Quale sarà il vostro ruolo nel futuro dell’Ex Ilva?
Il nostro ruolo è chiaro. Il primo punto è sicuramente legato al fatto che, nei nostri piani, la fabbrica delle turbine debba essere collocata a Taranto, in particolar modo nel porto di Taranto. Questo comporterebbe un impiego fino a 3.000 unità lavorative, legate a un investimento nel porto connesso all’eolico offshore. E torniamo sempre ai 15 Gigawatt: per l’eolico offshore corrispondente avremmo bisogno di circa 8 milioni di tonnellate d’acciaio e della relativa carpenteria. Uno strumento utile per rilanciare una zona d’Italia che ha già sofferto molto. Tra l’altro, spostando l’allaccio dell’eolico offshore al 2031-32, la necessità di produzione di acciaio e carpenteria si collocherebbe in un orizzonte temporale coerente con – faccio un esempio – la chiusura degli altiforni, compreso l’altoforno 1. Inoltre, ci sarebbe la bonifica delle aree e l’installazione di forni elettrici, che notoriamente produrrebbero acciaio green e pulito, con impatti ambientali contenuti. Gli stessi forni elettrici sono fortemente energivori e hanno anche bisogno di acqua. Eventuali desalinizzatori hanno bisogno di molta energia. Quindi si chiude il cerchio: facciamo energia rinnovabile, la forniamo all’industria, produciamo acciaio.

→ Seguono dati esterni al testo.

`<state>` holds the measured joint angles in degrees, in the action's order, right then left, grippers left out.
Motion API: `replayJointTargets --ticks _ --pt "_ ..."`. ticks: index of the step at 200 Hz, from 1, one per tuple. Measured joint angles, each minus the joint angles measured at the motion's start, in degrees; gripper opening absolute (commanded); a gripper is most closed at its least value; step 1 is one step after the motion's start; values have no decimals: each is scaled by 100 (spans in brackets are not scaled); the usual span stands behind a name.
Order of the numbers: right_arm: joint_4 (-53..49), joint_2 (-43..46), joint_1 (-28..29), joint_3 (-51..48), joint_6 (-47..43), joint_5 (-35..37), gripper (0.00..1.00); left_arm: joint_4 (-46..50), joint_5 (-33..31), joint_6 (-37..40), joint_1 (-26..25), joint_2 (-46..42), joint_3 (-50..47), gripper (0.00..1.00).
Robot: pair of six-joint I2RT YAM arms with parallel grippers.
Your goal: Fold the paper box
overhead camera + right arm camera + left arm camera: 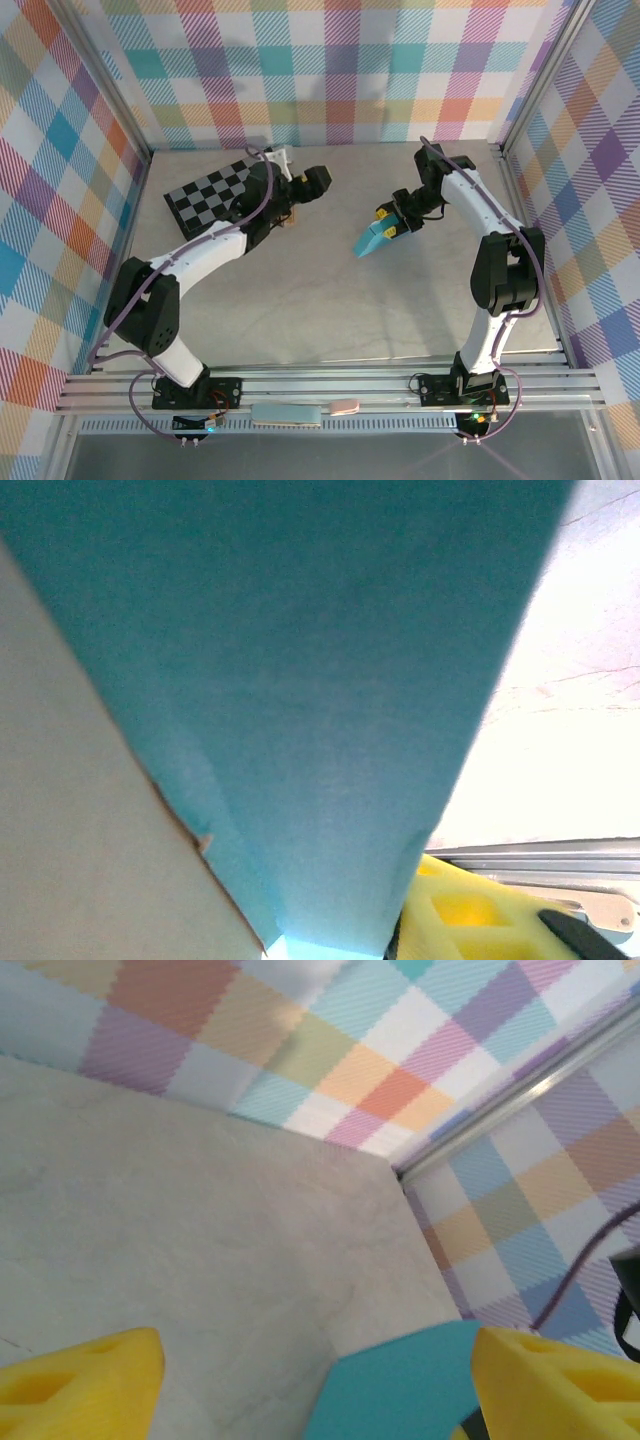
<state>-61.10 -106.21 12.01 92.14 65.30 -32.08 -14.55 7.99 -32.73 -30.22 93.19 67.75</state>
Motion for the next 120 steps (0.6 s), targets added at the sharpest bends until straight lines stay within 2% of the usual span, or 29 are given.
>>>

Cosa si aspetta dal dialogo con il Mimit e gli interlocutori?
Spero che emerga una volontà comune di abbracciare un nuovo paradigma industriale basato sulle rinnovabili, diverso dal passato. Abbiamo già investito decine di milioni di euro in ricerca e sviluppo (circa 50 milioni). Ci piacerebbe capire se la nostra visione industriale delle rinnovabili in Italia è condivisa e condivisibile. Naturalmente, non siamo noi a decidere. Noi cerchiamo di fare impresa, e cerchiamo di farla in una certa maniera.